#### [ABOUT THIS TASK]
All of the data is to be set down again without alteration.

#### [SOURCE INFORMATION]
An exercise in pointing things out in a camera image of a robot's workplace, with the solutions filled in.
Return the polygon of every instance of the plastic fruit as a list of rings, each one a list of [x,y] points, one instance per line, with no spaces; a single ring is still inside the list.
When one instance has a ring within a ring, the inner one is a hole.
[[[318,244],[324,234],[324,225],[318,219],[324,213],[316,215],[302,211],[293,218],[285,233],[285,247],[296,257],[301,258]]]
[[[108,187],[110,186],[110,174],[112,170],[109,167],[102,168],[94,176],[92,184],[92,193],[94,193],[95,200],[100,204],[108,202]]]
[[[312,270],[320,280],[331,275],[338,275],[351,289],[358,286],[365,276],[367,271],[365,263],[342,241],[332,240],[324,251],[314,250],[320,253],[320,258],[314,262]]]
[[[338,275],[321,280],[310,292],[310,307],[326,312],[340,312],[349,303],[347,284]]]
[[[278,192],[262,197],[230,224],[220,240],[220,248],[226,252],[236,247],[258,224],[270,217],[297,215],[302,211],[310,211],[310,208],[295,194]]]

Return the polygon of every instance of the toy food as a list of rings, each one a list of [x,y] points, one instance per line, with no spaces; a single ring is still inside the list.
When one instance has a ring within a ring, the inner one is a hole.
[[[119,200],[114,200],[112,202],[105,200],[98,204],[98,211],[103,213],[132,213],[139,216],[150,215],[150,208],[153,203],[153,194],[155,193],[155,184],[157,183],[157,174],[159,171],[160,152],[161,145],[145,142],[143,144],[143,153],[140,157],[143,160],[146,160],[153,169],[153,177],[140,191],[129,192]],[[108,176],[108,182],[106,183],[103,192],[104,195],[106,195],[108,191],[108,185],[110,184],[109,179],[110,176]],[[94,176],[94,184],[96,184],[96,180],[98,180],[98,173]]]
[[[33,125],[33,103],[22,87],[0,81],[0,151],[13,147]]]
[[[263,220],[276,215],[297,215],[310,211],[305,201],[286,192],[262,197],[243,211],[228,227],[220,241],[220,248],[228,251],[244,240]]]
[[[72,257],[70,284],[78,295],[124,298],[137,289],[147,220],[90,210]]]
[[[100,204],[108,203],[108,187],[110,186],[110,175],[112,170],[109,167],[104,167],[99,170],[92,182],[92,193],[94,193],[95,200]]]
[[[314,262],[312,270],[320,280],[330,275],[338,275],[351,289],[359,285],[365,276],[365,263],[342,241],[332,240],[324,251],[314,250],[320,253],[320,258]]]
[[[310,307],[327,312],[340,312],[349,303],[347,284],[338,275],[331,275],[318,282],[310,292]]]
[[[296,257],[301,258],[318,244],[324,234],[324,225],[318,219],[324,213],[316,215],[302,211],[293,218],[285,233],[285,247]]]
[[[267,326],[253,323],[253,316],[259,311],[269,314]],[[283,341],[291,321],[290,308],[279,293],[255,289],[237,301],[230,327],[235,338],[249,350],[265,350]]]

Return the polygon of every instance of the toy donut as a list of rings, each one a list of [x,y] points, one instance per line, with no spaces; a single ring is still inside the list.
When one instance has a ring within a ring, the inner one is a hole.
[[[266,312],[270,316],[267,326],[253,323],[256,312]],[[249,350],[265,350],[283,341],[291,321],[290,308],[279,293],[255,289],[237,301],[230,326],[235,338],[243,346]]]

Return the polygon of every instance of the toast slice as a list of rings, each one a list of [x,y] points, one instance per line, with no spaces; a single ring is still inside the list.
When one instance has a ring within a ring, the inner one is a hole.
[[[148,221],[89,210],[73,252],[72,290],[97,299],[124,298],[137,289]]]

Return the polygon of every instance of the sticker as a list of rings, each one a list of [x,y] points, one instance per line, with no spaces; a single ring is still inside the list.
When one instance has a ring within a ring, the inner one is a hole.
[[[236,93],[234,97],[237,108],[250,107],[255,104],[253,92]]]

#### [YOUR SOLUTION]
An exercise in pointing things out in a camera image of a robot's workplace, with the solutions filled in.
Return the polygon of every instance of the plastic fruit as a list of rings, each one a list of [x,y] points, one instance per line, with no spaces; a single ring is still inside the list.
When one instance has a ring within a ring, the inner one is a hole.
[[[318,244],[324,234],[324,225],[318,219],[324,213],[316,215],[302,211],[293,218],[285,233],[285,247],[296,257],[301,258]]]
[[[108,187],[110,186],[110,174],[112,170],[109,167],[102,168],[94,176],[92,184],[92,193],[94,193],[95,200],[100,204],[108,202]]]
[[[312,270],[320,280],[331,275],[338,275],[351,289],[358,286],[365,276],[367,271],[365,263],[342,241],[332,240],[324,251],[314,250],[320,253],[320,258],[314,262]]]
[[[338,275],[321,280],[310,292],[310,307],[326,312],[340,312],[349,303],[347,284]]]
[[[278,192],[262,197],[230,224],[220,240],[220,248],[226,252],[236,247],[258,224],[270,217],[297,215],[302,211],[310,211],[310,208],[295,194]]]

Return the polygon of every instance of the toy food as a list of rings, each one a list of [x,y] points, one instance per line, with no spaces; a single ring is still inside the list.
When one instance has a ring within a ring, the inner one is a hole.
[[[119,200],[114,200],[112,202],[105,200],[98,204],[98,211],[103,213],[132,213],[139,216],[150,215],[150,208],[153,203],[153,194],[155,193],[155,184],[157,183],[157,174],[159,171],[160,152],[161,145],[145,142],[143,144],[143,153],[140,157],[143,160],[146,160],[153,169],[153,177],[140,191],[129,192]],[[108,176],[108,182],[106,183],[103,192],[104,195],[106,195],[108,191],[108,185],[110,184],[109,179],[110,176]],[[94,176],[94,184],[96,184],[96,180],[98,180],[98,173]]]
[[[33,125],[33,103],[22,87],[0,81],[0,151],[13,147]]]
[[[263,220],[276,215],[297,215],[310,211],[305,201],[286,192],[262,197],[243,211],[228,227],[220,241],[220,248],[228,251],[244,240]]]
[[[72,257],[70,284],[78,295],[124,298],[137,289],[147,220],[90,210]]]
[[[100,204],[108,203],[108,187],[110,186],[110,175],[112,170],[109,167],[104,167],[99,170],[92,182],[92,193],[94,193],[95,200]]]
[[[314,262],[312,270],[320,280],[330,275],[338,275],[351,289],[359,285],[365,276],[365,263],[342,241],[332,240],[324,251],[314,250],[320,253],[320,258]]]
[[[310,307],[327,312],[340,312],[349,303],[347,284],[338,275],[331,275],[318,282],[310,292]]]
[[[296,257],[301,258],[318,244],[324,234],[324,225],[318,219],[324,213],[316,215],[302,211],[293,218],[285,233],[285,247]]]
[[[267,326],[253,323],[253,316],[259,311],[269,314]],[[283,341],[291,321],[290,308],[279,293],[255,289],[237,301],[230,327],[235,338],[249,350],[265,350]]]

Return the polygon of every instance of the toy donut as a list of rings, each one a list of [x,y] points, one instance per line, with no spaces; a single ring is still inside the list.
When one instance has a ring within a ring, the inner one is a hole.
[[[266,312],[270,316],[267,326],[253,323],[256,312]],[[249,350],[265,350],[283,341],[291,321],[290,308],[279,293],[255,289],[237,301],[230,326],[235,338],[243,346]]]

Return the polygon of every instance of the toast slice as a list of rings, each one a list of [x,y] points, one instance per line, with no spaces; a single ring is still inside the list.
When one instance has a ring within a ring, the inner one is a hole.
[[[148,221],[89,210],[73,252],[72,290],[97,299],[124,298],[137,289]]]

Return the polygon of every instance of the sticker as a list of rings, each one a list of [x,y] points, one instance per line, with no spaces; a single ring is still inside the list.
When one instance has a ring within a ring, the inner one is a hole.
[[[236,93],[234,97],[237,108],[250,107],[255,104],[253,92]]]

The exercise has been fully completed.